Na quarta-feira (15), Jerome Powell, presidente do Federal Reserve (Fed), o banco central dos Estados Unidos, disse o que todos os especialistas já sabiam, mas não queriam ouvir. Na entrevista coletiva concedida após a última reunião de 2021 do Federal Open Market Committee (Fomc), versão americana do Copom, Powell afirmou que vai acelerar a retirada de estímulos à economia e que os juros poderão começar a subir já em março de 2022.

Atualmente, os Fed Funds, equivalentes à taxa referencial Selic, estão na faixa entre zero e 0,25% ao ano. Powell afirmou que alta pode começar no segundo trimestre. Devem ocorrer três aumentos no ano que vem, com os Fed Funds encerrando o ano entre 0,75% e 1,0% ao ano. A expectativa para 2023 é mais dispersa: as altas continuam, mas, na ponta do lápis, a expectativa de taxa para dezembro vai de 1,25% até um máximo de 2,0%.

Esse processo vai começar quando a injeção de dinheiro na economia tiver cessado. A partir de janeiro, o Fed reduzirá em US$ 30 bilhões mensais a sua compra de títulos públicos e hipotecários. Até outubro, essas compras injetavam US$ 120 bilhões na economia todos os meses. Em novembro e em dezembro as aquisições caíram em US$ 15 bilhões mensalmente.

A expectativa anterior era que o programa estaria encerrado em julho. No entanto, Powell anunciou que o passo será acelerado, e as compras terminam em março.

As declarações de Powell confirmaram as expectativas de endurecimento da política monetária nos Estados Unidos. A inflação americana está elevada demais. Até novembro, o Consumer Price Index (CPI) acumula alta de 6,8% em 12 meses, o nível mais elevado desde 1982. Isso ocorre especialmente devido à alta de preços dos combustíveis e das commodities minerais, energéticas e agrícolas. Além disso, a demanda está desbalanceada, pois as cadeias globais de suprimentos ainda não se ajustaram.

Por isso, o Fed terá de fazer a parte desagradável do trabalho de um banqueiro central: desaquecer a economia e evitar uma alta excessiva nos preços. Porém, ao contrário do que seria de se esperar, isso pode provocar uma alta nos preços das ações.

AP Photo/Andrew HarnikFIM DA FESTA Jerome Powell, presidente do Fed, deve começar a elevar os juros nos Estados Unidos no segundo trimestre de 2022. (Crédito:AP Photo/Andrew Harnik)
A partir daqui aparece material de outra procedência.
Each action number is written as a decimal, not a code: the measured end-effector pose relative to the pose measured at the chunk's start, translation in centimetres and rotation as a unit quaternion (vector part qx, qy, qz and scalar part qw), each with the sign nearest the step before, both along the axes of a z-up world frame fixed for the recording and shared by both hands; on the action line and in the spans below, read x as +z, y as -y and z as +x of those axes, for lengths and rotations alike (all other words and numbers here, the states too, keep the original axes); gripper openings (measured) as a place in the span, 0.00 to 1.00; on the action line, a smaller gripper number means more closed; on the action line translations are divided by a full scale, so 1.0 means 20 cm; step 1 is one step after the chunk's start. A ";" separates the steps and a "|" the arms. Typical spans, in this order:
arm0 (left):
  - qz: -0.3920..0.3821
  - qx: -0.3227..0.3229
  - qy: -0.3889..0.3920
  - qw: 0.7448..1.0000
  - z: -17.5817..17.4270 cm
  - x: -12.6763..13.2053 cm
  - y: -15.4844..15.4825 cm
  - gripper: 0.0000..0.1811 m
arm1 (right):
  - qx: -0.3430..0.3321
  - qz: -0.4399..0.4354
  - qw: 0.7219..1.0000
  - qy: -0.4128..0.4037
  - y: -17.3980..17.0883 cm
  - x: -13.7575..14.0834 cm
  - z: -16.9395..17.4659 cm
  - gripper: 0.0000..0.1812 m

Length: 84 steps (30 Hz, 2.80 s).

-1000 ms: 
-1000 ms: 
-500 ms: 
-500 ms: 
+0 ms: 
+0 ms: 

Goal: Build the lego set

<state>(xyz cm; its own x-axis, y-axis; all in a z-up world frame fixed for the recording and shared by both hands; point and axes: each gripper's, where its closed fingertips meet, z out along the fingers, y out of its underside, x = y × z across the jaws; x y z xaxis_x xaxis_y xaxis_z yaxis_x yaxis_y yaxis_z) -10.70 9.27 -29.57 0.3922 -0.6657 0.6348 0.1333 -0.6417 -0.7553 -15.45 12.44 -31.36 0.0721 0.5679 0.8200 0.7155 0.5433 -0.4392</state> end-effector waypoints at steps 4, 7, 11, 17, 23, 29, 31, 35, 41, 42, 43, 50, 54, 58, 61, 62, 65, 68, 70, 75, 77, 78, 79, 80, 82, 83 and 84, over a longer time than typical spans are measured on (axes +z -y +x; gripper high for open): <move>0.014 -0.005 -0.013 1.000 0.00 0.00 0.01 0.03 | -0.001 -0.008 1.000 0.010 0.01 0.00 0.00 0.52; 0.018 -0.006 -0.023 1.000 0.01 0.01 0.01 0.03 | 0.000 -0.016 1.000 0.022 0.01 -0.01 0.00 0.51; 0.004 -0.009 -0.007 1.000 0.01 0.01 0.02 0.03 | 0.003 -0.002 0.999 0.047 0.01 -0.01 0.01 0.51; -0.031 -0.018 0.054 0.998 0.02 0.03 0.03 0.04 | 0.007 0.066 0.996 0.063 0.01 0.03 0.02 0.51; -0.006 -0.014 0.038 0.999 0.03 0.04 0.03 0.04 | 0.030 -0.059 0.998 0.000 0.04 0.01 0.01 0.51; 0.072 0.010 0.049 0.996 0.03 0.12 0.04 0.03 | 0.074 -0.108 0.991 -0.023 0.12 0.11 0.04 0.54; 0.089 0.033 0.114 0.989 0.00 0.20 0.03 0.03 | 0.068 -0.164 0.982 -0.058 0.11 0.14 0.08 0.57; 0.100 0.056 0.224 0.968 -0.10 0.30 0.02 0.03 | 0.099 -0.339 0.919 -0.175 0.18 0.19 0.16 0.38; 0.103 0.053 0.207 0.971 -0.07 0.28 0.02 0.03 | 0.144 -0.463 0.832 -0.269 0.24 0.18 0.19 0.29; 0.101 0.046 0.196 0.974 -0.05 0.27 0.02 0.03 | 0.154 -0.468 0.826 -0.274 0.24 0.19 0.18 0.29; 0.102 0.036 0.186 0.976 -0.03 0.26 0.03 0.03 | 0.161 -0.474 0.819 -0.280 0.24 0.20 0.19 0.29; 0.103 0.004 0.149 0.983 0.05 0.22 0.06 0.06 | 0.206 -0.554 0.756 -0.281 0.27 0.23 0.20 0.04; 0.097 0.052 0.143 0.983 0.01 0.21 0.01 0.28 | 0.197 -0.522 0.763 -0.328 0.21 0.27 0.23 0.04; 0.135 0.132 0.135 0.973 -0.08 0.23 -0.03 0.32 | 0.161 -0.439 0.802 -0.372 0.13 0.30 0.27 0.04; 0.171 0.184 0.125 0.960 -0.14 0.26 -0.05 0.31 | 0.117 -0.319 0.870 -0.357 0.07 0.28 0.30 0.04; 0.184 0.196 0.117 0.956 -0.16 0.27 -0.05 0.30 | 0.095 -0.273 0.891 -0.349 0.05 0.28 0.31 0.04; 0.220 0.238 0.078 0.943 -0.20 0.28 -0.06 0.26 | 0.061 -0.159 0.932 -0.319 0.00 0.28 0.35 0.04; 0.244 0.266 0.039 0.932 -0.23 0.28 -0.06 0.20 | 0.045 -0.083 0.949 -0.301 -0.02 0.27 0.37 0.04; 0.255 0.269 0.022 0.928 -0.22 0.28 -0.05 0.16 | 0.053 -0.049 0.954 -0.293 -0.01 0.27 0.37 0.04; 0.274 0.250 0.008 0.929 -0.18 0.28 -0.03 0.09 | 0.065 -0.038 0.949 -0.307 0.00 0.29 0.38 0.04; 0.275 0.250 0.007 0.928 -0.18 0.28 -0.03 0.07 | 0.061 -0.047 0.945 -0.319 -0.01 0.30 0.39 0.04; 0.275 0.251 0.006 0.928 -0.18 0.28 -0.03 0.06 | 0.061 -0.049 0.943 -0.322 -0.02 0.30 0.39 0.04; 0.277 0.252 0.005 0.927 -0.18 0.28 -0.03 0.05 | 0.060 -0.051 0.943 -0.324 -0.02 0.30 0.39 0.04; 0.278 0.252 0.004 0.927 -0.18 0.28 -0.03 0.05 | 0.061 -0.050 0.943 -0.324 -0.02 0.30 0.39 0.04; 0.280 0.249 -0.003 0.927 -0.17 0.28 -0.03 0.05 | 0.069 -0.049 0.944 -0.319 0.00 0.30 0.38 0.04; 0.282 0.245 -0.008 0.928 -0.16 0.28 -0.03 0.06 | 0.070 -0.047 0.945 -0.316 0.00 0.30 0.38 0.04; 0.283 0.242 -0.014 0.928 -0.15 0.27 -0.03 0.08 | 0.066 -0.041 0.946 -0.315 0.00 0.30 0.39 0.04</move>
RISCO CONHECIDO A princípio, essa ideia parece absurda. Pelo livro texto, juros mais elevados derrubam os preços das ações. É fácil entender. Taxas mais altas reduzem o consumo. As empresas vendem menos, lucram menos e pagam dividendos menores. As ações se tornam menos atrativas e os investidores vendem os papéis menos promissores ou mais caros e voltam para a renda fixa. Esse raciocínio está correto. Porém, ele não considera algo importante no mercado, que são as expectativas.
Segundo o especialista em investimentos da empresa de análise independente Suno, Vitor Duarte, a melhor comparação é com um aplicativo de navegação que indica o melhor caminho e também o tempo estimado do trajeto.

Duarte traçou um paralelo didático. Suponha que você está viajando durante os feriados de fim de ano, se depara com um engarrafamento na estrada e consulta o aplicativo. Há dois cenários possíveis. No primeiro, o sistema informa que sua viagem vai demorar duas horas a mais que esperado. No segundo, o aplicativo informa que a estrada está interditada e não há previsão para o horário de chegada. “Os dois cenários são ruins, mas diferentes”, disse Duarte. “No primeiro, você se conforma com o tempo a mais e segue viagem. No segundo, devido à incerteza, você pega o primeiro retorno e volta para casa.”

Sem nenhuma certeza, os investidores preferem desistir da viagem da bolsa e retornar à renda fixa, o que derruba as ações. Com o futuro mais definido, os analistas refazem as contas. Podem até alterar algumas ações, mas não desistem de procurar boas alternativas na Bolsa, o que provocou a elevação dos preços em dezembro. Essa entidade chamada mercado prefere uma situação ruim e conhecida a um cenário indefinido e desconhecido. O endurecimento da política monetária americana é uma notícia ruim, mas que acabará com a incerteza e deve sustentar uma alta das ações. “A economia americana segue crescendo, as empresas melhoraram seu desempenho e a liquidez está elevada, o que deve garantir bons resultados”, disse Duarte.